Problem statement =
Examine each line of the data, and copy the ones containing "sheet".

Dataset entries
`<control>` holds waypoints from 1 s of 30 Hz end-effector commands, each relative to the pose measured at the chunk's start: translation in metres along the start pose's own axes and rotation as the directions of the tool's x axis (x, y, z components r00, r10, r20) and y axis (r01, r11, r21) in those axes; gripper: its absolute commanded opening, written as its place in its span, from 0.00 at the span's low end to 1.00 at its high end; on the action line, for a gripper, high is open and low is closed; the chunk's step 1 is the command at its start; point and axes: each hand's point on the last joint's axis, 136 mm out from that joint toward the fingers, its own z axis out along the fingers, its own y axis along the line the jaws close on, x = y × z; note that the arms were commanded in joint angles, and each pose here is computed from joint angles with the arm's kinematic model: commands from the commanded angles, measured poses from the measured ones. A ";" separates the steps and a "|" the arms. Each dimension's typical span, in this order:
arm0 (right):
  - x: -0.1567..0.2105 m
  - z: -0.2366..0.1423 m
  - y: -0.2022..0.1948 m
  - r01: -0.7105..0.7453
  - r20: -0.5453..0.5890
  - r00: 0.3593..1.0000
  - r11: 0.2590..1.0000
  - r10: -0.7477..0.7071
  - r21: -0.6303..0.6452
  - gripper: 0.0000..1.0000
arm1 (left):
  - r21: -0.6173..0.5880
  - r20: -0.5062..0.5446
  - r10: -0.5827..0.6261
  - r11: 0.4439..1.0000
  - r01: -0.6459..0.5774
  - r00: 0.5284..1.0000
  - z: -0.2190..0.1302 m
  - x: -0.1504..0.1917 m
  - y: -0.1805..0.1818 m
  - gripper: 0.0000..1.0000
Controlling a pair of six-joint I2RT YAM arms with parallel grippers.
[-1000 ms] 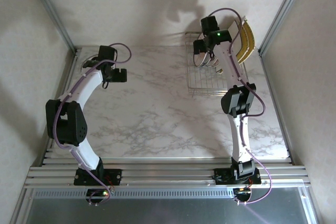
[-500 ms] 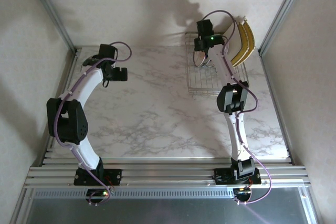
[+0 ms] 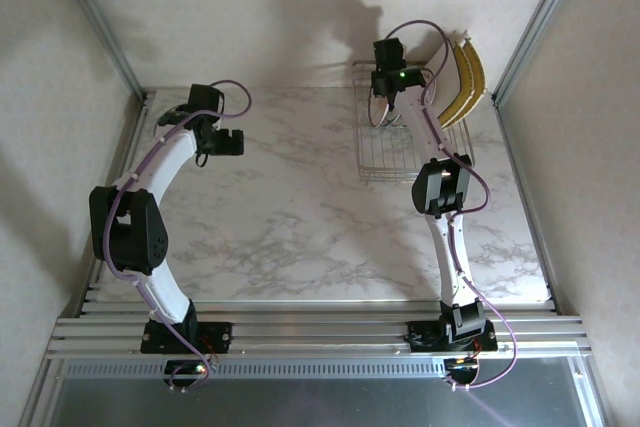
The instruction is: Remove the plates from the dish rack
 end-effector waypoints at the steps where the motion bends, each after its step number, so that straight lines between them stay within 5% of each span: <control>1: -0.009 -0.006 0.004 -0.020 0.031 0.999 1.000 0.020 0.005 0.09 | 0.013 -0.014 0.020 1.000 -0.019 1.000 -0.002 -0.001 -0.003 1.00; 4: -0.013 -0.014 0.003 -0.028 0.037 0.999 1.000 0.027 0.006 0.00 | 0.017 -0.011 0.015 1.000 -0.015 1.000 -0.003 -0.001 -0.003 1.00; 30: -0.076 -0.156 -0.031 0.011 0.193 0.981 0.997 -0.025 0.071 0.00 | 0.040 -0.003 0.000 0.999 0.000 1.000 0.002 0.007 -0.007 1.00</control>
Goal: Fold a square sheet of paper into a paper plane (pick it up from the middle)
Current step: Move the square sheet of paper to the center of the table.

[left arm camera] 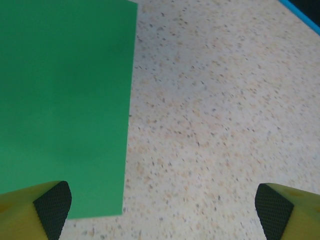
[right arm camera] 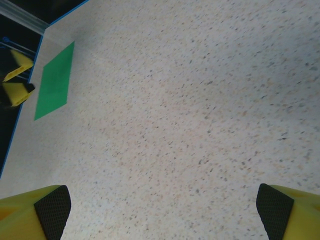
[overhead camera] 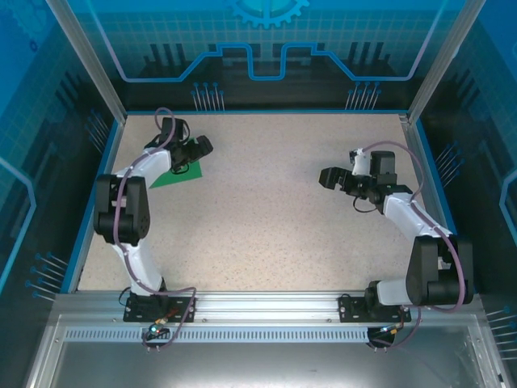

Expected answer =
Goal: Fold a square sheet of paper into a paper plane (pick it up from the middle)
Current step: Move the square sheet of paper to the center of the table.

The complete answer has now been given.